▶ Exercise
Somewhere below is a line with "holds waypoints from" and, later, a line with "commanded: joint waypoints"; repeat those two lines and all the lines between them, exactly as they are.

▶ Records for processing
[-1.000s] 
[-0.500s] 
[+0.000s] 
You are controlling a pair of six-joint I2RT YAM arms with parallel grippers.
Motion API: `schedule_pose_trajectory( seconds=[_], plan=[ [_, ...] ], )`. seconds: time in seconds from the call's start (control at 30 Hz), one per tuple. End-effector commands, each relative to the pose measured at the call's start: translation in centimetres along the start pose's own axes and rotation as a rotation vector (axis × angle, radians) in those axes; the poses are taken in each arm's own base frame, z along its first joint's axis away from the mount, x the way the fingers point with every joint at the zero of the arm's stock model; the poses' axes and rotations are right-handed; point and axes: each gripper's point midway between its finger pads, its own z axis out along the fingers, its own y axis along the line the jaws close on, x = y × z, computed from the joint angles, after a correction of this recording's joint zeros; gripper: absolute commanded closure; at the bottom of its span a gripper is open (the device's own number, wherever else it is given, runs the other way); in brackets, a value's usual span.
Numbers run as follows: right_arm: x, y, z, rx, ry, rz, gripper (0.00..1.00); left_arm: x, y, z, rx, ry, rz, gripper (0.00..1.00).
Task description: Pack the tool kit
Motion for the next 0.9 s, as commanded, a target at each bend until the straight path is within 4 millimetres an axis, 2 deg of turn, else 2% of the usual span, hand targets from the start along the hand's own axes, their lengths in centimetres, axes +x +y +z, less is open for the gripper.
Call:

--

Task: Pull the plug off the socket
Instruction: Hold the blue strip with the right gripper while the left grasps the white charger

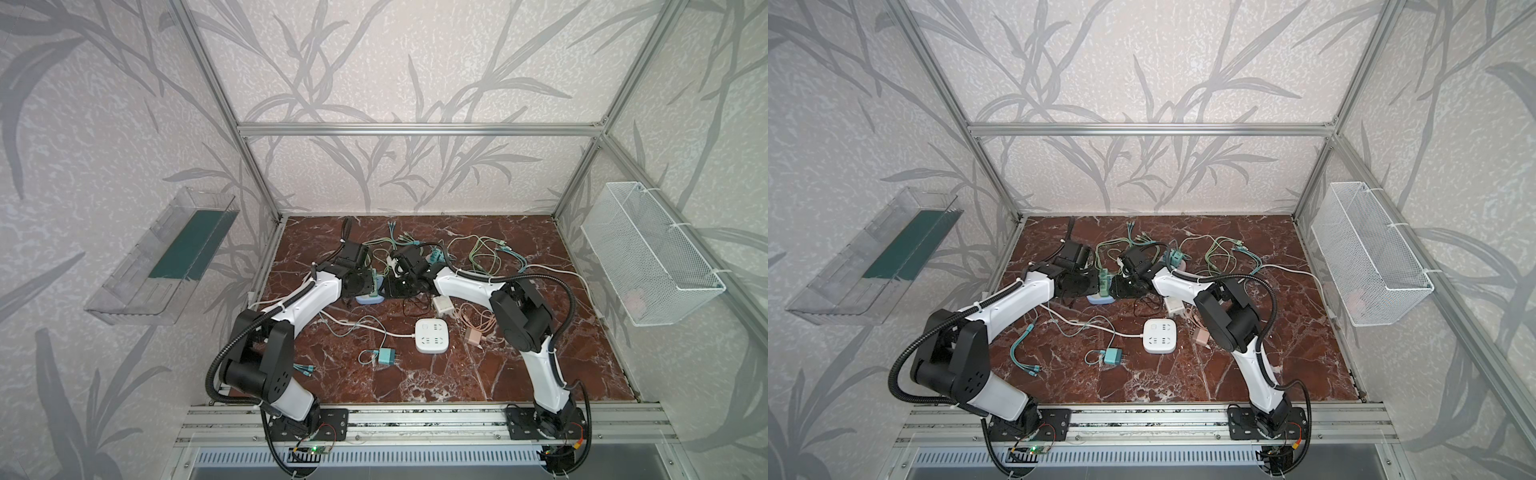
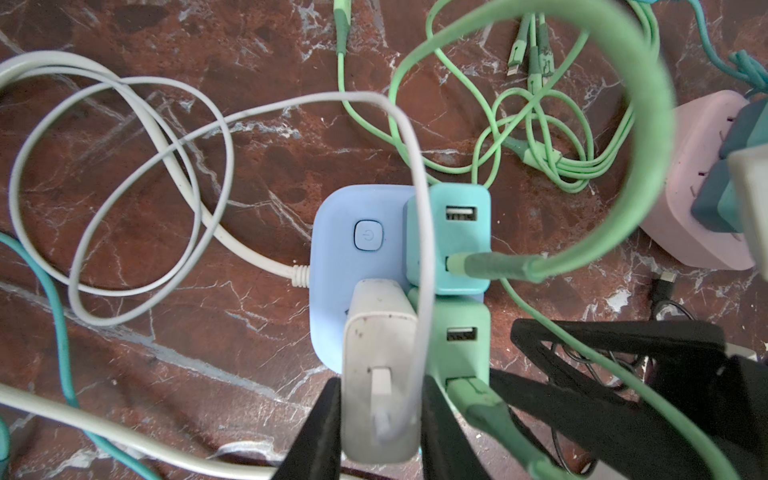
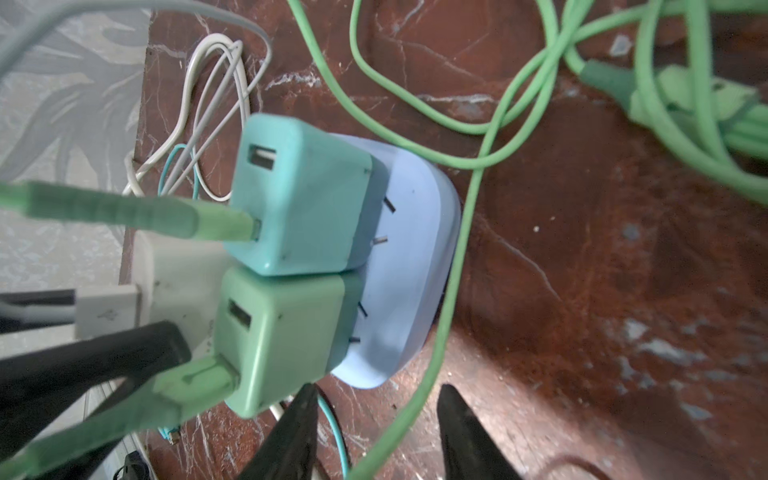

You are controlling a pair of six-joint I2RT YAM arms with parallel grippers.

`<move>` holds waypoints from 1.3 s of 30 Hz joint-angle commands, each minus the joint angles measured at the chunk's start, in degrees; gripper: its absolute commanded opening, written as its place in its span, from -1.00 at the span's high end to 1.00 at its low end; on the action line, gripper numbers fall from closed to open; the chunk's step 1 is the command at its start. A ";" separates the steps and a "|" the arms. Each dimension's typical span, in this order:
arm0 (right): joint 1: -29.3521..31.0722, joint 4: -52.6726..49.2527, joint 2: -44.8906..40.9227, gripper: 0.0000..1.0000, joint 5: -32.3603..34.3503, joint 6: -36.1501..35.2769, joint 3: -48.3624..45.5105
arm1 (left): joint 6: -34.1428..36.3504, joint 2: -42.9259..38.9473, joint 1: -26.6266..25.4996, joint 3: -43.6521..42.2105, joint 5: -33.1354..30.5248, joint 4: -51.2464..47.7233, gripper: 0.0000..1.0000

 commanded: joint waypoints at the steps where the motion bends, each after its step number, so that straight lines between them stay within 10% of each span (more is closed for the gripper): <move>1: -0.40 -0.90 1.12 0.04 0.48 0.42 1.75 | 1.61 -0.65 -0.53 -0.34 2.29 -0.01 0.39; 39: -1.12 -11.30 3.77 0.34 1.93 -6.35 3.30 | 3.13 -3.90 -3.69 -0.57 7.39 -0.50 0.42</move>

▶ Final answer
`<move>` holds waypoints from 1.3 s of 30 Hz joint-angle commands, each minus the joint angles measured at the chunk's start, in degrees; gripper: its absolute commanded opening, written as its place in its span, from -1.00 at the span's high end to 1.00 at its low end; on the action line, gripper numbers fall from closed to open; the chunk's step 1 is the command at its start. A ";" separates the steps and a "|" the arms. Each dimension's typical span, in this order:
arm0 (right): joint 1: -29.3521..31.0722, joint 4: -52.6726..49.2527, joint 2: -44.8906..40.9227, gripper: 0.0000..1.0000, joint 5: -32.3603..34.3503, joint 6: -36.1501..35.2769, joint 3: -48.3624..45.5105
arm1 (left): joint 6: -34.1428..36.3504, joint 2: -42.9259..38.9473, joint 1: -26.6266..25.4996, joint 3: -43.6521..42.2105, joint 5: -33.1354..30.5248, joint 4: -51.2464..47.7233, gripper: 0.0000..1.0000

 commanded: joint waypoints at the steps where the motion bends, each after its step number, so that straight lines between them stay within 10% of each span (more is closed for the gripper): <move>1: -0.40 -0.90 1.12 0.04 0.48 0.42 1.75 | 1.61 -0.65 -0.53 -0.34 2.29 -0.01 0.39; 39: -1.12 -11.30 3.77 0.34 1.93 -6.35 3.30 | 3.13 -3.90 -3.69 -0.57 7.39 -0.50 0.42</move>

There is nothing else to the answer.